SNTF relance le train transfrontalier Algérie-Tunisie en 2025

La Société nationale des transports ferroviaires (SNTF) a annoncé récemment la reprise des liaisons ferroviaires entre l’Algérie et la Tunisie, avec des horaires et tarifs actualisés pour 2025. Selon les informations publiées par Maghreb Emergent, cette décision marque une étape clé dans la réactivation d’un axe stratégique pour les échanges économiques et touristiques entre les deux pays.

Un trajet historique en voie de modernisation

Les tarifs, encore en phase de finalisation, devraient être compétitifs par rapport aux autres modes de transport, notamment l’avion et le bus. Maghreb Emergent indique que des réductions seront proposées pour les étudiants et les groupes, dans le cadre d’une politique visant à encourager les déplacements transfrontaliers.

Des enjeux économiques et logistiques

Cependant, des défis persistent. La SNTF devra assurer la maintenance des infrastructures ferroviaires, notamment sur les tronçons frontaliers, où des travaux de rénovation ont été engagés.
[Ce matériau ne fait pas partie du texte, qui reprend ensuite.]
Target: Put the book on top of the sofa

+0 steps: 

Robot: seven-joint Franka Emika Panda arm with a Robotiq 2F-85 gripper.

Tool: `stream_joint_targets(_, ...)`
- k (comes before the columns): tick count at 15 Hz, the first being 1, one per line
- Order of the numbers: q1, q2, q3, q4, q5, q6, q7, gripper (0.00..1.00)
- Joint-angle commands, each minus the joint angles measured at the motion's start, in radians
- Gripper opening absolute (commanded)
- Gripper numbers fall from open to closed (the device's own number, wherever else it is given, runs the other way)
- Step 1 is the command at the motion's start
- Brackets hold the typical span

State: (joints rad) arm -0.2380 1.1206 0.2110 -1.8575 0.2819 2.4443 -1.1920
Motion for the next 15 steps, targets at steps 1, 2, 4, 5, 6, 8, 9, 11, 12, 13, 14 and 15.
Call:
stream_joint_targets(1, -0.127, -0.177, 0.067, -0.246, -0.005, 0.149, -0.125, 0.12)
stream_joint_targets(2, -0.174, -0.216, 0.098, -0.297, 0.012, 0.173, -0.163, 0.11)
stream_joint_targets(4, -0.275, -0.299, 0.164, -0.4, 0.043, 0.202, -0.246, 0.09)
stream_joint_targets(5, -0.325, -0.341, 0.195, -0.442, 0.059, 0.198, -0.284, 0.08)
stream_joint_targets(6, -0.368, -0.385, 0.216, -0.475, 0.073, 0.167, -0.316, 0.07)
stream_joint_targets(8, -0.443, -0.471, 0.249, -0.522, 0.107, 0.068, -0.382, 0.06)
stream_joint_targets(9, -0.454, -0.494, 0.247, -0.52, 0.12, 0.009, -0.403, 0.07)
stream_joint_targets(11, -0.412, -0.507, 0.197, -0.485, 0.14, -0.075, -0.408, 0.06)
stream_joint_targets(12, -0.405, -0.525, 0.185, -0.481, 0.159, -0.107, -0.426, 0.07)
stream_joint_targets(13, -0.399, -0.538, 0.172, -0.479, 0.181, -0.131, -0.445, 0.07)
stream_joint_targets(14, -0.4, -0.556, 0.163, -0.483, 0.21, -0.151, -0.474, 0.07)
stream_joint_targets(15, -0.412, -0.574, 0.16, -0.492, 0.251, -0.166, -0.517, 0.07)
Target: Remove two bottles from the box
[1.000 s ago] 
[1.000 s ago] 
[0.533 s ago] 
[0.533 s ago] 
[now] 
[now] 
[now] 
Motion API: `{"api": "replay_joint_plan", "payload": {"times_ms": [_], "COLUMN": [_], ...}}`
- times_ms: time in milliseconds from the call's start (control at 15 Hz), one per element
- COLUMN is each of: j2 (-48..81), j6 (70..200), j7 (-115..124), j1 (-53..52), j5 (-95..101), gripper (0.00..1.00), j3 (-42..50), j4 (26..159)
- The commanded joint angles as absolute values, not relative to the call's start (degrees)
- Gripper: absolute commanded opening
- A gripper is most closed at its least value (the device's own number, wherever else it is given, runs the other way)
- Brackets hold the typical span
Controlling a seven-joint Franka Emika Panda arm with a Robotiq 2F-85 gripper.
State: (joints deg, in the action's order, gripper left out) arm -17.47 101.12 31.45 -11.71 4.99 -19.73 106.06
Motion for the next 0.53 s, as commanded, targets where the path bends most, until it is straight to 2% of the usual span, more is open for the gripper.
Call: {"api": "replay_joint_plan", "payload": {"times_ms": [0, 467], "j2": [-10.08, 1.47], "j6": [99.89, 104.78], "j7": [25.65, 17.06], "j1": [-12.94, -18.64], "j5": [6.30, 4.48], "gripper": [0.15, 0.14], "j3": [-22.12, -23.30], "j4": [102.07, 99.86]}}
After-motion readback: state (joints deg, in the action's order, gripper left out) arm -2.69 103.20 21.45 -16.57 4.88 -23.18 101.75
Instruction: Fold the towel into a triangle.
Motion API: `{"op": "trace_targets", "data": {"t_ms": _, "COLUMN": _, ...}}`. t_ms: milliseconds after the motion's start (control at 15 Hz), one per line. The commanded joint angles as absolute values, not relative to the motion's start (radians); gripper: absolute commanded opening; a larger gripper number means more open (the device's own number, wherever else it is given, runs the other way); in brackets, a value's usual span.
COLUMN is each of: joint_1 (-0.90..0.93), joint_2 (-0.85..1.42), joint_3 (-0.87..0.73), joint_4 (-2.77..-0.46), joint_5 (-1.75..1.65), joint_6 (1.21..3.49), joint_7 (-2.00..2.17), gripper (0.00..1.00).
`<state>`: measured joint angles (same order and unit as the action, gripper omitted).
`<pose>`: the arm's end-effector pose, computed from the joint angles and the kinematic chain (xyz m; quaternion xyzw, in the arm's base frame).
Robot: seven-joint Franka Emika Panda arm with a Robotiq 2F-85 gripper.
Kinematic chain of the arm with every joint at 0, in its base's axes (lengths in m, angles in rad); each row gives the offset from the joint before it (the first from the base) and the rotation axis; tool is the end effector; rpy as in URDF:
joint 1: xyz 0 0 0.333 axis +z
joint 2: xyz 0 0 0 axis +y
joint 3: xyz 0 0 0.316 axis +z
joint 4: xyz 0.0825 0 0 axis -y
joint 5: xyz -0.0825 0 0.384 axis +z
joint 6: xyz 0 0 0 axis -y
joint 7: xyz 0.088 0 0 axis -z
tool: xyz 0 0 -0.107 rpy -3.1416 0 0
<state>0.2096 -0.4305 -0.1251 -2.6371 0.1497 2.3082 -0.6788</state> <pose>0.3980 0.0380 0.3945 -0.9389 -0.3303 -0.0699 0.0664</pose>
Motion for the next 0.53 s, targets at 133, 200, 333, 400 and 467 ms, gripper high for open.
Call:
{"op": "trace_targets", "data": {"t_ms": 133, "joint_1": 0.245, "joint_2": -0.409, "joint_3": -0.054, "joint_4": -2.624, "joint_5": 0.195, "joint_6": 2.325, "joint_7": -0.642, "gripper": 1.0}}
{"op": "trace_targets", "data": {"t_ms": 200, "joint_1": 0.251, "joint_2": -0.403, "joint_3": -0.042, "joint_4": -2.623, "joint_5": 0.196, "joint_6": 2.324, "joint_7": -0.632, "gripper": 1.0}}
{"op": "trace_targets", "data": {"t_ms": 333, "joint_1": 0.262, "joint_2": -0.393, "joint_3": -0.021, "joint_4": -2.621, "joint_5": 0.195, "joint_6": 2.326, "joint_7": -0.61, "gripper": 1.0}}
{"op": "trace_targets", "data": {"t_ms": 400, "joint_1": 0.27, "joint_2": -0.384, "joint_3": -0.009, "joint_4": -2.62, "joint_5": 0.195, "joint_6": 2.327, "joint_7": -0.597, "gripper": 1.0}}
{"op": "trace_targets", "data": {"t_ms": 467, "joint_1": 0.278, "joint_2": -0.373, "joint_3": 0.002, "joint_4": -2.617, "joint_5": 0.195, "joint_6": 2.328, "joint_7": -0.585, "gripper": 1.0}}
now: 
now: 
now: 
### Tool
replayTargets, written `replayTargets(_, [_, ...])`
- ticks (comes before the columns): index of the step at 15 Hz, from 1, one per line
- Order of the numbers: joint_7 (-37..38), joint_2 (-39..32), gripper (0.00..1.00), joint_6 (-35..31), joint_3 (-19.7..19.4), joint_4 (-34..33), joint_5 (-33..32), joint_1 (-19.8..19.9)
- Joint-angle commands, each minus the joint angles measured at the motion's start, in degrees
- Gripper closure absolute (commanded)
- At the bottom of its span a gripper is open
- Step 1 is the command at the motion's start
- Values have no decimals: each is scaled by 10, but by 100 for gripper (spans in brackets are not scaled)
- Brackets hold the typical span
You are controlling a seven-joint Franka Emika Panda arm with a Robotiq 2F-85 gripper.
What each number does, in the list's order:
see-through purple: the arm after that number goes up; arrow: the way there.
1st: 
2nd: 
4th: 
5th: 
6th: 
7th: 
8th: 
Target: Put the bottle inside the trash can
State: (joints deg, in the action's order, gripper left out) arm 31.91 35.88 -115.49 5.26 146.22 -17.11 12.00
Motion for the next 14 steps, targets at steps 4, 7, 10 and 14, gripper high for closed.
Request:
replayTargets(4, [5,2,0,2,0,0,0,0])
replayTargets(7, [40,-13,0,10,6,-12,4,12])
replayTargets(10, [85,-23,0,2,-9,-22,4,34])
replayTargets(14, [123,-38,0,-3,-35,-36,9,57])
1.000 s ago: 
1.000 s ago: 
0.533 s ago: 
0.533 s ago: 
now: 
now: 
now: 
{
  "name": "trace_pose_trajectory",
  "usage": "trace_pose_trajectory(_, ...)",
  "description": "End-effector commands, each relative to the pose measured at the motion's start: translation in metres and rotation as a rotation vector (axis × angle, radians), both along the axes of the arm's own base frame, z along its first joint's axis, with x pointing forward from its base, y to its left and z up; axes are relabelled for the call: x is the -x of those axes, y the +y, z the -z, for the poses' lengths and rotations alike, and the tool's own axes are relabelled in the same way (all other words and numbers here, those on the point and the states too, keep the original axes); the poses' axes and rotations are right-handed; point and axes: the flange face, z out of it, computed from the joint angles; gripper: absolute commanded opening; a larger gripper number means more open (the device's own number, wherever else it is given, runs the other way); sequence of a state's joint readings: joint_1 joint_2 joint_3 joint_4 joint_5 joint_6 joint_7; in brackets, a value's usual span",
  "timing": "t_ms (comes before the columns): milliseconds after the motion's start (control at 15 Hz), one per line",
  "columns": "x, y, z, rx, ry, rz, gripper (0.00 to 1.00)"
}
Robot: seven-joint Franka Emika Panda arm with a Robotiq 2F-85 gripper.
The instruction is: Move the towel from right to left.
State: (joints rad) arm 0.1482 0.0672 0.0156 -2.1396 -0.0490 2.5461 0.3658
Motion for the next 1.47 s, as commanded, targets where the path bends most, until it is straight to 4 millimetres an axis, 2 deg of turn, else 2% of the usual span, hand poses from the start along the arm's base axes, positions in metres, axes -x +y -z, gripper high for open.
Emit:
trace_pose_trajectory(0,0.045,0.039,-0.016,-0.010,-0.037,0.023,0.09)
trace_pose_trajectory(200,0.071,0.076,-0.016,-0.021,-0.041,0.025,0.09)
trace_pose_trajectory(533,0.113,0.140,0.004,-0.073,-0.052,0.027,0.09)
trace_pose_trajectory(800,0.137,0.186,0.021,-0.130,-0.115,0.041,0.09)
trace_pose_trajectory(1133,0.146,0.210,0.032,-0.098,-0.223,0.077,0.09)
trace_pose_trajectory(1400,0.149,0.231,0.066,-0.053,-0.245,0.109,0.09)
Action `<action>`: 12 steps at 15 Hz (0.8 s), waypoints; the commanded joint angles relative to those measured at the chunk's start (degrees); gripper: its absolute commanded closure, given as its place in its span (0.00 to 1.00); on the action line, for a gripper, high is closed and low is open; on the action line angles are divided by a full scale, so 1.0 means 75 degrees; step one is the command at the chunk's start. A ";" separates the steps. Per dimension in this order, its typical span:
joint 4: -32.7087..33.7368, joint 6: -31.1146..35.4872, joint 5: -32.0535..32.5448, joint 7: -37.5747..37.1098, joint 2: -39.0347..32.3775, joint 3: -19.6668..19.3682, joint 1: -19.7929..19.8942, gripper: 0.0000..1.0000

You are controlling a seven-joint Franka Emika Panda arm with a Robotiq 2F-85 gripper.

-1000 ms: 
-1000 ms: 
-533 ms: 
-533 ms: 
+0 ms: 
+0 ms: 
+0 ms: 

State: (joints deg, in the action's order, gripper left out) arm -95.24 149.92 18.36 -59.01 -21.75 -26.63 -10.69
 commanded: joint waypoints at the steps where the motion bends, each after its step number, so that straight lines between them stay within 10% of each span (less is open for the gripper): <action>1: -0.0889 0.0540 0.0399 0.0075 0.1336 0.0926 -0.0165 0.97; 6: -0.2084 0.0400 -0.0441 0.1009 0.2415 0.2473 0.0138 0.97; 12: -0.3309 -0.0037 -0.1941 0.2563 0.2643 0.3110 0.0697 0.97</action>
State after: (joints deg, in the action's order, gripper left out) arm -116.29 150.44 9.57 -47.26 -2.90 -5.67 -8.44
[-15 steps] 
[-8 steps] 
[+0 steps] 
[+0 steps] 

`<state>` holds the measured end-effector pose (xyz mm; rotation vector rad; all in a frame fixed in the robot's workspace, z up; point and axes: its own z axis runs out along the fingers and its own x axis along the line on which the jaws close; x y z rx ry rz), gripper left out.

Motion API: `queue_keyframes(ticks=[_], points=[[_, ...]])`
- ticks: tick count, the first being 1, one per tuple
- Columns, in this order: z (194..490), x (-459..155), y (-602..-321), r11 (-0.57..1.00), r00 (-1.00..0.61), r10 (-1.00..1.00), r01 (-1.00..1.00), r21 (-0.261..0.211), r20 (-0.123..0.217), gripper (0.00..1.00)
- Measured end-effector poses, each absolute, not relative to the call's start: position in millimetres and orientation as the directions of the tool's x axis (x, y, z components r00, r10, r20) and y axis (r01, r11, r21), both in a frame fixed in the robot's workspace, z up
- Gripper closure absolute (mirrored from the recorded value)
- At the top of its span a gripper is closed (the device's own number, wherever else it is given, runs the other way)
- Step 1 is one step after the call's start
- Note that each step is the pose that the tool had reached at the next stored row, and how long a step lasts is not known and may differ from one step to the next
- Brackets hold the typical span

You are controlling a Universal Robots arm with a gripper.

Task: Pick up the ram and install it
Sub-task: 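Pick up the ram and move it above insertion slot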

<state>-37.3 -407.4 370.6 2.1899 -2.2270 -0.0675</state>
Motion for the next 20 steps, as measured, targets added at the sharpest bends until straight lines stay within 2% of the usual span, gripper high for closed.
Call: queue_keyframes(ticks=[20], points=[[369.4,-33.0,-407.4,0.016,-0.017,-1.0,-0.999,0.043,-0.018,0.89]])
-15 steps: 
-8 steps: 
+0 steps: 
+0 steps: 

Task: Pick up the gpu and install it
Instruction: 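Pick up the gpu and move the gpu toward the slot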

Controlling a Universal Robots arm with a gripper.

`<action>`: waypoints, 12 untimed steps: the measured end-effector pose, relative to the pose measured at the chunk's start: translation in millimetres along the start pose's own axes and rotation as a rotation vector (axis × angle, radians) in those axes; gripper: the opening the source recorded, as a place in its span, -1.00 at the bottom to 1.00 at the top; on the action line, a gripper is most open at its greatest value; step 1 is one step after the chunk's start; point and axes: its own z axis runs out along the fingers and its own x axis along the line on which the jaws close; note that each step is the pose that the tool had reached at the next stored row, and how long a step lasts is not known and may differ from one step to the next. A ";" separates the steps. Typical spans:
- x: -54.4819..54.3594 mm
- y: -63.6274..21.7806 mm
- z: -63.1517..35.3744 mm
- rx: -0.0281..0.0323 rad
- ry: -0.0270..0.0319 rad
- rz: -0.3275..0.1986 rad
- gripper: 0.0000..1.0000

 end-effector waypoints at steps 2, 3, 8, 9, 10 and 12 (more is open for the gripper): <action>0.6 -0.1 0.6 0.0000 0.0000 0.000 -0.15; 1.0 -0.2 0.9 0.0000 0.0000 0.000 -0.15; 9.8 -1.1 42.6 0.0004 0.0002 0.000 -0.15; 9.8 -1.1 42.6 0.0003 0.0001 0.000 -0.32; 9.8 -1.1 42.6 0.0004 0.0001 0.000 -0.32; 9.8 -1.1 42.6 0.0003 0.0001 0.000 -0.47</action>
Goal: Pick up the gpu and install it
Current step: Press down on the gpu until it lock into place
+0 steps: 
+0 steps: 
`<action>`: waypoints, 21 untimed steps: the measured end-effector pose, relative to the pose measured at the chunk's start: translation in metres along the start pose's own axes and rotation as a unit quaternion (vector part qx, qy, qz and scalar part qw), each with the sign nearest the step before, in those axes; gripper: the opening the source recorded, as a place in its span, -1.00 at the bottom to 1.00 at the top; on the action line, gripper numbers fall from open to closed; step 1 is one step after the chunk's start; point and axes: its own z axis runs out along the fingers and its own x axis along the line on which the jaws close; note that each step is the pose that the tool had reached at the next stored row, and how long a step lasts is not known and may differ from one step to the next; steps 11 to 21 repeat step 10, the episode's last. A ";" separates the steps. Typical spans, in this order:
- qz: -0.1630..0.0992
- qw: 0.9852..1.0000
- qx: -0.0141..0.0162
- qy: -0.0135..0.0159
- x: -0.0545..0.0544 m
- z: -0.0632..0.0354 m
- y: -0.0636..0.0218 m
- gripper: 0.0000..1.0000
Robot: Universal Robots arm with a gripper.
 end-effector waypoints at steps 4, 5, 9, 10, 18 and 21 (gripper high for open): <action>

Par ailleurs, la coordination avec les autorités tunisiennes reste cruciale pour harmoniser les procédures douanières et sécuritaires, souvent pointées du doigt comme des freins aux échanges.

Réactions et attentes des usagers

Du côté des autorités locales, le wali d’Annaba a exprimé son soutien au projet, rappelant que la ville portuaire pourrait devenir un hub logistique pour les marchandises transitant entre les deux pays. Des discussions sont en cours pour aménager un terminal ferroviaire dédié au fret, en complément du trafic passagers.

Perspectives et défis à venir

Autre défi : la sécurité. Les gares frontalières, comme celle de Souk Ahras, devront être équipées de systèmes de contrôle modernes pour éviter les trafics illicites et assurer la fluidité des passages. Les ministères de l’Intérieur des deux pays ont déjà engagé des discussions pour mettre en place des protocoles communs.

Enfin, la promotion de cette liaison auprès des touristes et des hommes d’affaires sera déterminante. Des campagnes de communication sont prévues en 2025, en collaboration avec les agences de voyage et les chambres de commerce des deux pays. L’objectif est de positionner le train comme une alternative écologique et économique à l’avion, dans un contexte où les prix des billets aériens restent élevés.

Un projet dans la continuité des réformes ferroviaires

Pour les experts du secteur, comme l’économiste Abdelatif Rebah, cette relance est une opportunité pour l’Algérie de renforcer son rôle de plaque tournante régionale. « Le rail est un levier de développement sous-exploité en Afrique du Nord. En relançant cette ligne, l’Algérie peut capter une partie du trafic de marchandises entre l’Europe et l’Afrique subsaharienne », a-t-il expliqué à TSA.

Prochaines étapes

En attendant, les Algériens et les Tunisiens peuvent déjà se réjouir de cette nouvelle option de transport, qui promet de rapprocher un peu plus les deux rives du Maghreb.